Mehrfach wurde das Patronat verlängert. Die Zuschuss-Lage um ZMD blieb damit auch nach dem Verkauf an die Sachsenring AG Ende 1998 unübersichtlich, möglicherweise sogar rechtswidrig. Laut Aktenlage gab es entsprechende Bedenken im Wirtschaftsministerium. Die Patronatserklärung sei eigentlich viel mehr, nämlich eine "klassische Bürgschaft" gewesen. Sollte die Europäische Kommission davon Kenntnis erlangen, so heißt es in einem DNN vorliegenden Aktenvermerk vom Juni 2000 aus dem Wirtschaftsministerium, "dürften wir uns unangenehmen Fragen ausgesetzt sehen." Eine weitere Verlängerung des Patronats ohne Wissen der EU würde "eine nicht genehmigte Beihilfe" darstellen.
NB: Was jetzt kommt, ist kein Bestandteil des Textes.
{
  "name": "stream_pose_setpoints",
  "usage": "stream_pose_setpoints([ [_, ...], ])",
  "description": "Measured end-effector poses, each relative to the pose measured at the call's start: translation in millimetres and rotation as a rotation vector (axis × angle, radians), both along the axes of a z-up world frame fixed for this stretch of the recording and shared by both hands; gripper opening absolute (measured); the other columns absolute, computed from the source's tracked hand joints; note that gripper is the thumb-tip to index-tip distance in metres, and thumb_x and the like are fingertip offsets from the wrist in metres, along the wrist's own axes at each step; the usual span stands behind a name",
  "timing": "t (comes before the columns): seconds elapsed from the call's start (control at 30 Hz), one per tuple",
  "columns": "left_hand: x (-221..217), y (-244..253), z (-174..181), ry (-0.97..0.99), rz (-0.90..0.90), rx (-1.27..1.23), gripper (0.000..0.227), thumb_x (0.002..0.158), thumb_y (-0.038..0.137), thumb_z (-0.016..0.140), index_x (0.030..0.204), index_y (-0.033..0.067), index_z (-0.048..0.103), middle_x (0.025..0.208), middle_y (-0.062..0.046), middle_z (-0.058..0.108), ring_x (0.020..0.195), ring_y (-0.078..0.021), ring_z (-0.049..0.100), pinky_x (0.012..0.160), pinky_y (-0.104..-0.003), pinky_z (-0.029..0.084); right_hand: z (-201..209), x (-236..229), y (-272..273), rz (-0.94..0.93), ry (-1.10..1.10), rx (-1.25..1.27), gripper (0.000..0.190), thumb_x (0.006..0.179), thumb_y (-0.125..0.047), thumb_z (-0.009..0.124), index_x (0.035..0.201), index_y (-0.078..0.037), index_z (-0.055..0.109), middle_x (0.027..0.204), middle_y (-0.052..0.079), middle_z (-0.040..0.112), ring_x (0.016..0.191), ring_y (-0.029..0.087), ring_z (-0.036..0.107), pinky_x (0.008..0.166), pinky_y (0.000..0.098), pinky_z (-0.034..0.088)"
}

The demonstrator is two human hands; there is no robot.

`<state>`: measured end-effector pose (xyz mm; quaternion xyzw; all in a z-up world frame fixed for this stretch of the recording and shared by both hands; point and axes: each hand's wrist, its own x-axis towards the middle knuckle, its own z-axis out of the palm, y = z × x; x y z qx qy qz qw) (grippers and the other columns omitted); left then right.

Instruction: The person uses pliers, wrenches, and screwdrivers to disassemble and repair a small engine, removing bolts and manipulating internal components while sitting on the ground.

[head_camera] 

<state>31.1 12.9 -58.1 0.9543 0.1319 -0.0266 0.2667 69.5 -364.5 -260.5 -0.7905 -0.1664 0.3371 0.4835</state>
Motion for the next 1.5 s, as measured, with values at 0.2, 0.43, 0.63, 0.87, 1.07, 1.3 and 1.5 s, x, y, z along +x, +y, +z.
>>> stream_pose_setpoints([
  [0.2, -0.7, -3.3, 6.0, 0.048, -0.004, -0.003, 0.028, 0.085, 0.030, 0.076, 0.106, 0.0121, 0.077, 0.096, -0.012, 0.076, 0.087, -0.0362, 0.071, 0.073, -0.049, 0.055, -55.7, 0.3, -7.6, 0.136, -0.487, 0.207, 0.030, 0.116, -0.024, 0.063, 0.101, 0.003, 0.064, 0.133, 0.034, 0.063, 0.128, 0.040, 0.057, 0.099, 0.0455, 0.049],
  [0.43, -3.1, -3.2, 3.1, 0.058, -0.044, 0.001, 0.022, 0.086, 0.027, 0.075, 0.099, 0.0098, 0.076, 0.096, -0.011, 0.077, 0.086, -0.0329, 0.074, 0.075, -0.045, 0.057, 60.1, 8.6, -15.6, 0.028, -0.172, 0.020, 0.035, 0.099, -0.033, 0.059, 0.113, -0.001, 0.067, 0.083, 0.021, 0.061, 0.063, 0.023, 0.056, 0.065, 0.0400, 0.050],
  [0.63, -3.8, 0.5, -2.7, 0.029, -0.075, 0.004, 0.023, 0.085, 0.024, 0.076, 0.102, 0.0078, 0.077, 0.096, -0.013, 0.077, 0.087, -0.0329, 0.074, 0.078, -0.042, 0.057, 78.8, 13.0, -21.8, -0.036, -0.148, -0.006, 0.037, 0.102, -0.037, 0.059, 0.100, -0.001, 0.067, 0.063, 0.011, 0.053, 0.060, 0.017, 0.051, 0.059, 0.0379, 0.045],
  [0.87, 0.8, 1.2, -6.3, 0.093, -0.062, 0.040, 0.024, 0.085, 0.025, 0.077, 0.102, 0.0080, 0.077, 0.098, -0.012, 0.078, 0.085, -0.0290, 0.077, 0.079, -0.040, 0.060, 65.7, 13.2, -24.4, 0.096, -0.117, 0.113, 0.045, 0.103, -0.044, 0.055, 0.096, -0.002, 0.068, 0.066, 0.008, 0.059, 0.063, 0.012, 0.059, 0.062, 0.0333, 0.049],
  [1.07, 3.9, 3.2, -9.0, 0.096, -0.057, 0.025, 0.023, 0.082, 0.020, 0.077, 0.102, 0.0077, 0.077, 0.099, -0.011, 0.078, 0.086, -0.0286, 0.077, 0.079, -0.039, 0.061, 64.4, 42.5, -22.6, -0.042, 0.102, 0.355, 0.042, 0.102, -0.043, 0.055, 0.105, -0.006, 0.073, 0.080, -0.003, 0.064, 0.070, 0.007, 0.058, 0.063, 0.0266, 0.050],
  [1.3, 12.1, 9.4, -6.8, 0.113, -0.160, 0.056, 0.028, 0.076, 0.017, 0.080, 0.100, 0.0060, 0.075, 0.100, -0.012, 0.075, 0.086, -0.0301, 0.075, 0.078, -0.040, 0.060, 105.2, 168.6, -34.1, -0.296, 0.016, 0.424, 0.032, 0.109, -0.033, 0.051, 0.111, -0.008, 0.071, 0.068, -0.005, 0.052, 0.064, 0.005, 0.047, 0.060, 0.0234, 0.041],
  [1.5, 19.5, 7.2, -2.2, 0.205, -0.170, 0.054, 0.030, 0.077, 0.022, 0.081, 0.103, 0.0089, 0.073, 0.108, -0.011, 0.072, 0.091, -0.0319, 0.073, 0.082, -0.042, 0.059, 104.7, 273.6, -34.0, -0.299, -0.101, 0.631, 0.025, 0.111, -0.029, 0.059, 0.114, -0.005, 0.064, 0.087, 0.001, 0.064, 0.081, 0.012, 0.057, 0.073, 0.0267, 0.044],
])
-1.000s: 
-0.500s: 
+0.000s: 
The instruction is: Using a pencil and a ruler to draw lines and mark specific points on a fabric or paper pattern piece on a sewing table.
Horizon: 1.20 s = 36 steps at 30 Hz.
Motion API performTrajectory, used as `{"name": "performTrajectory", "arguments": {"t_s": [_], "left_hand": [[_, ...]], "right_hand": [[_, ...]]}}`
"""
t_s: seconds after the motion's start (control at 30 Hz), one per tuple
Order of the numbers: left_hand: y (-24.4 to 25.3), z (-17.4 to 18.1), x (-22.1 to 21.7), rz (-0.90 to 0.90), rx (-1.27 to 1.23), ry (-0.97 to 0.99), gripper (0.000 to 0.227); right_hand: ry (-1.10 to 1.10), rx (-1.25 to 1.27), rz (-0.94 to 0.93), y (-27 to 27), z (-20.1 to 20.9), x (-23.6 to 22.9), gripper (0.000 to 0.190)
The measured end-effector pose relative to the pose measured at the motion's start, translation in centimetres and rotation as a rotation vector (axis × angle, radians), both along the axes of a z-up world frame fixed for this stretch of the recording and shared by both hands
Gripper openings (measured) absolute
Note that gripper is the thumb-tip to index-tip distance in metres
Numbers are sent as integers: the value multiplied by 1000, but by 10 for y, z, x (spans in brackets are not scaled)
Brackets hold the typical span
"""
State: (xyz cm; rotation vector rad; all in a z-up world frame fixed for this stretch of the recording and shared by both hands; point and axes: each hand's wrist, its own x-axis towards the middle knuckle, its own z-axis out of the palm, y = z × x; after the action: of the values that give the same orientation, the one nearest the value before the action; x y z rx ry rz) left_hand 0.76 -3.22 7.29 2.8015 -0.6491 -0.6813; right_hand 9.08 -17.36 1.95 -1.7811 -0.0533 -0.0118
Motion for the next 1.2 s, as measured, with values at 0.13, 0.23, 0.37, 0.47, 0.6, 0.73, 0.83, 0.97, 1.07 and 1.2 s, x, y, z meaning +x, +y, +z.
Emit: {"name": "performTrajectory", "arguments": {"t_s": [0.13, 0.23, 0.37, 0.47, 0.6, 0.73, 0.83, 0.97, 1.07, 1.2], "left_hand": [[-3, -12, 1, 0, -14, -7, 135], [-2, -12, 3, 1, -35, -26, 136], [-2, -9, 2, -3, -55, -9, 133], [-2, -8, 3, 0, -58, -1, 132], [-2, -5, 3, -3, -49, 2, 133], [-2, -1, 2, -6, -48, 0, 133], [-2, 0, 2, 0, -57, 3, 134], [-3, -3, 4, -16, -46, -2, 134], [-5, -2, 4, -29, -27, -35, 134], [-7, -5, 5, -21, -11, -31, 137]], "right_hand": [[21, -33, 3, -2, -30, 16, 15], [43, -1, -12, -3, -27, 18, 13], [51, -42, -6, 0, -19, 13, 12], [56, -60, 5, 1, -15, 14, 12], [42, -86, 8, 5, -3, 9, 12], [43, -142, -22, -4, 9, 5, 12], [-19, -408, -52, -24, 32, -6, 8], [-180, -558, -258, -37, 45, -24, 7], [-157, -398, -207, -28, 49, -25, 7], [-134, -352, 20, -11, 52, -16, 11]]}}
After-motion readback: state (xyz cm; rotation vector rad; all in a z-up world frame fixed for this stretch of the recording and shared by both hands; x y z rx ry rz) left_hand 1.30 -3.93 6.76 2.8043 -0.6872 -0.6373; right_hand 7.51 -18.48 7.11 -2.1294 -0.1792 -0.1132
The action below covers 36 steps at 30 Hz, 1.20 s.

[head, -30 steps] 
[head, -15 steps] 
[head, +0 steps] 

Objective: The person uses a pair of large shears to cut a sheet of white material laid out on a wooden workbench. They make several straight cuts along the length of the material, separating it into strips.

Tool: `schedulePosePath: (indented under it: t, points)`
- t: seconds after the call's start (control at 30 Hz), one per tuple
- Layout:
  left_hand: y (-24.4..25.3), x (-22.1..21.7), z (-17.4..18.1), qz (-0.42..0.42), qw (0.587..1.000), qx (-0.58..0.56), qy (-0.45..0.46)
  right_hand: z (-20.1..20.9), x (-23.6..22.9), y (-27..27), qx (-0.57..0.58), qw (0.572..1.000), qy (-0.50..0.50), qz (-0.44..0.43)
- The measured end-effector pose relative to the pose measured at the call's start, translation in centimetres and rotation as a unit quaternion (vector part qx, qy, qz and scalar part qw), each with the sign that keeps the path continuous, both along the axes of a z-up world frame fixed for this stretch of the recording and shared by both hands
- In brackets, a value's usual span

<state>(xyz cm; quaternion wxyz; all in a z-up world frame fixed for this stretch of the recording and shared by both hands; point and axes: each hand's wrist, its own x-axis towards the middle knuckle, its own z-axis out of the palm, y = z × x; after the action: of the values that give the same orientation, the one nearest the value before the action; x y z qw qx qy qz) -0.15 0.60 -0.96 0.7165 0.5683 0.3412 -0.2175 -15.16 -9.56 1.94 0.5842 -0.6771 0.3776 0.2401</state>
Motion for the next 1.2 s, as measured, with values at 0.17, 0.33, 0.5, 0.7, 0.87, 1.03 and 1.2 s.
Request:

Dabei sorgten schon andere Summen für massive Sorgen in der Beamtenschaft des Wirtschaftsressorts. 42 Millionen Mark waren zwischen 1993 und 1996 als Förderung für Forschung und Entwicklung an das ZMD geflossen. Sie wurden offenbar in die Liqudidität gesteckt und sollten nach Aktenlage vor der EU verheimlicht werden. DieserVerdacht war vor einigenTagen bekannt geworden (DNN berichteten). Allerdings hatte Sachsens früherer Wirtschaftsminister Kajo Schommer jeden diesbezüglichen Vorwurf dementiert. Seiner Ansicht nach lagen damals alle erforderlichen Anträge einschließlich der EU-Genehmigungen vor.

Die verkappte Bürgschaft für den 3-Millionen Mark-Kredit jedoch wurde - trotz derBedenken im eigenen Haus - verlängert, mindestens bis zum 31. März 2001. "Im Ernstfall treten wir ein", hielt Staatssekretär Vehse Zweiflern entgegen.

Das könnte ihm jetzt auf die Füße fallen. Die Unterlagen liegen seit einiger Zeit bei der Staatssanwaltschaft, die bereits wegen des Skandals um die Qualifizierungsgesellschaft QMF gegen Vehse ermittelt.